This experiment answers the age-old question, “Which came first, the rubber egg or the rubber chicken?” It’s easy to make a rubber egg if you understand the chemistry of removing the eggshell with vinegar. What you’re left with is a totally embarrassed naked egg and a cool piece of science.
What you need:
- Raw egg
- Graduated cylinder or tall glass
What to do:
- Place the egg in a graduated cylinder or tall glass and cover the egg with vinegar.
- Look closely at the egg. Do you see any bubbles forming on the shell? Leave the egg in the vinegar for a full 24 hours.
- Change the vinegar on the second day. Carefully pour the old vinegar down the drain and cover the egg with fresh vinegar. Place the glass with the vinegar and egg in a safe place for a week – that’s right, 7 days! Don’t disturb the egg but pay close attention to the bubbles forming on the surface of the shell (or what’s left of it).
- One week later, pour off the vinegar and carefully rinse the egg with water. The egg looks translucent because the outside shell is gone! The only thing that remains is the delicate membrane of the egg. You’ve successfully made an egg without a shell. Okay, you didn’t really make the egg – the chicken made the egg – you just stripped away the chemical that gives the egg its strength.

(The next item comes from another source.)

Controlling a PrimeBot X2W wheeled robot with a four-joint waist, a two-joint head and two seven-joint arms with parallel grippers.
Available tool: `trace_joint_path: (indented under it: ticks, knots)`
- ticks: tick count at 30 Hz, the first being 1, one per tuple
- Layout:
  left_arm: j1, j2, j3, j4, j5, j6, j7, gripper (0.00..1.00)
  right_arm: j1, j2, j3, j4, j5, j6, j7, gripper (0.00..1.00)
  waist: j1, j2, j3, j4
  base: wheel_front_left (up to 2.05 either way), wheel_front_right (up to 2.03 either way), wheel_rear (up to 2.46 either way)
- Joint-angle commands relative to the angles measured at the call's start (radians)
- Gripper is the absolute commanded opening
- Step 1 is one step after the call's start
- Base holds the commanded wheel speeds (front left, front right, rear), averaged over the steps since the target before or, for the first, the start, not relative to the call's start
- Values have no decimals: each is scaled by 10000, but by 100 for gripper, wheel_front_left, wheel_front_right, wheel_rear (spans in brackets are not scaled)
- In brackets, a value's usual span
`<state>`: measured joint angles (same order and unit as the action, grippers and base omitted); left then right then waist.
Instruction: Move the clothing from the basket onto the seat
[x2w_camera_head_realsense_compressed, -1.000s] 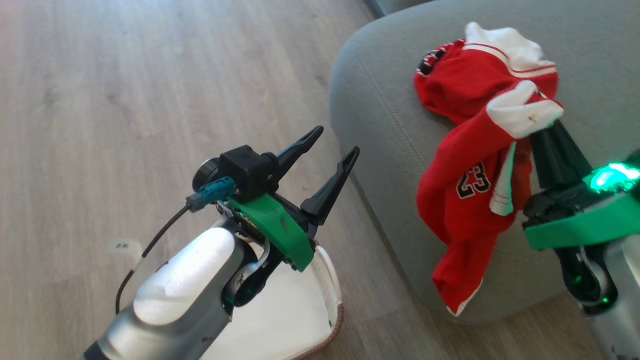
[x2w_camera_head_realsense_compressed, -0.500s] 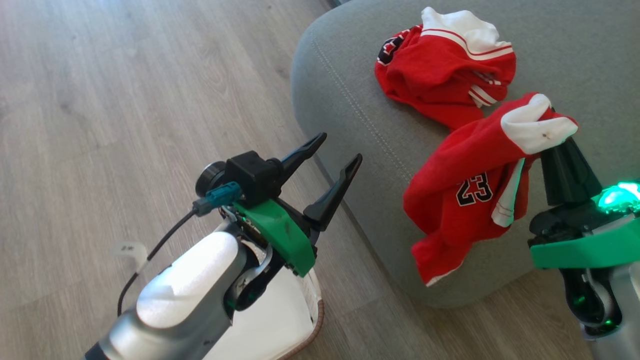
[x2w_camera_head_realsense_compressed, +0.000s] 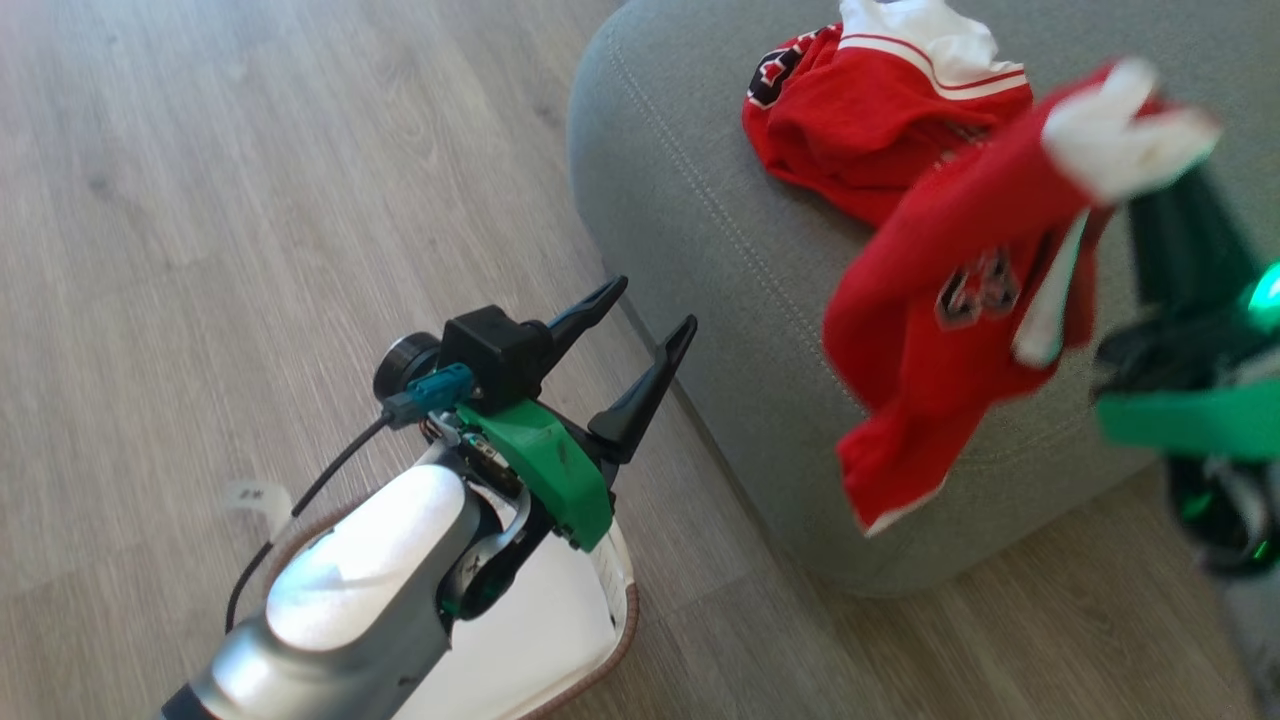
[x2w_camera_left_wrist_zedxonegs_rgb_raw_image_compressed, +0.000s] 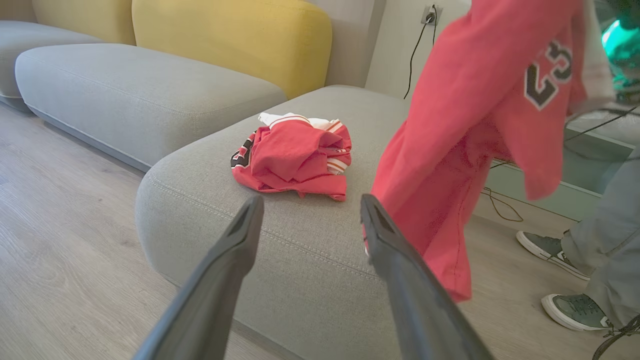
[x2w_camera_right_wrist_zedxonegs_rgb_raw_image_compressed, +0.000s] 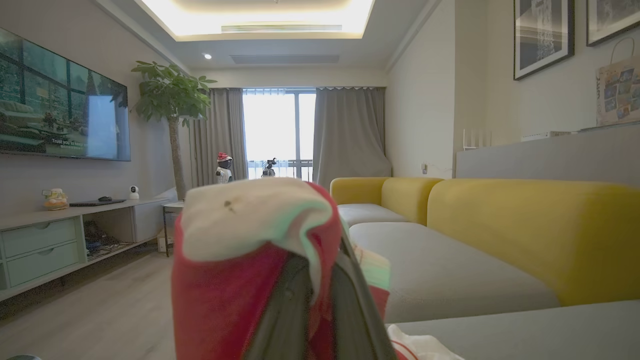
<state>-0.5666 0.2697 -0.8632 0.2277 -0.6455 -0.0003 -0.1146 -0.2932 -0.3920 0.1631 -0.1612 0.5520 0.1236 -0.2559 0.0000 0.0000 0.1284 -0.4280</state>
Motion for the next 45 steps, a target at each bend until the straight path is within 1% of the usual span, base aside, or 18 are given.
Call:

Why it works: Let’s start with the bubbles you saw forming on the shell. The bubbles are carbon dioxide gas. Vinegar is an acid called acetic acid – CH3COOH – and white vinegar from the grocery store is usually about 5% acetic acid and 95% water. Egg shells are made up of calcium carbonate. The vinegar reacts with the calcium carbonate by breaking the chemical into its calcium and carbonate parts (in simplest terms). The calcium part floats around in the solution while the carbonate part reacts to form the carbon dioxide bubbles that you see.
Some of the vinegar will also sneak through, or permeate, the egg’s membrane and cause the egg to get a little bigger. This flow of a liquid from one solution through a semi-permeable membrane and into another less concentrated solution is called osmosis. That’s why the egg is even more delicate if you handle it. If you shake the egg, you can see the yolk sloshing around in the egg white. If the membrane breaks, the egg’s insides will spill out into the vinegar. Yes, you’ve made a pickled egg! Allowing the egg to react with the carbon dioxide in the air will cause the egg to harden again. Amazing!
Additional Info: Science Fair Connection
To be an effective science fair project, something has to change in the experiment. The Naked Egg experiment described above is really just a cool science demonstration because it doesn’t contain a variable, or something that changes that allows you to run more tests and make comparisons. If you want to use the Naked Egg experiment for the science fair, consider one of the following questions or, better yet, make up your own!
- Do organic or free-range eggs have an eggshell that is stronger or weaker than generic eggs? Conduct your own test on several different kinds of eggs all at the same time to observe any differences in the time required for the vinegar to dissolve the shell.
- What happens if the egg is hardboiled? Does the shell still break down in the vinegar? How does that compare to using a raw egg?
- Try using concentrated vinegar instead of traditional vinegar. Does it make a difference? If you want to cut down on the time it takes for the eggshell to disappear, try using either 1 M hydrochloric acid or 3 M hydrochloric acid. Be careful – this is really strong stuff! (Note: The acid version of the Naked Egg experiment is only recommended for teachers and other scientists.)
- What would happen if you put an egg in one glass with vinegar and then put a different object in vinegar in another glass–maybe a piece of fruit with an outer “shell” or peel like an orange? Soak the objects in the same amount of vinegar for the same amount of time and then compare the results.
Just remember that to be “Science Fair Certified,” a project must change something, create a new experiment, and then make comparisons. If you are able to do that with the variable that you choose, you should be on your way to a great project!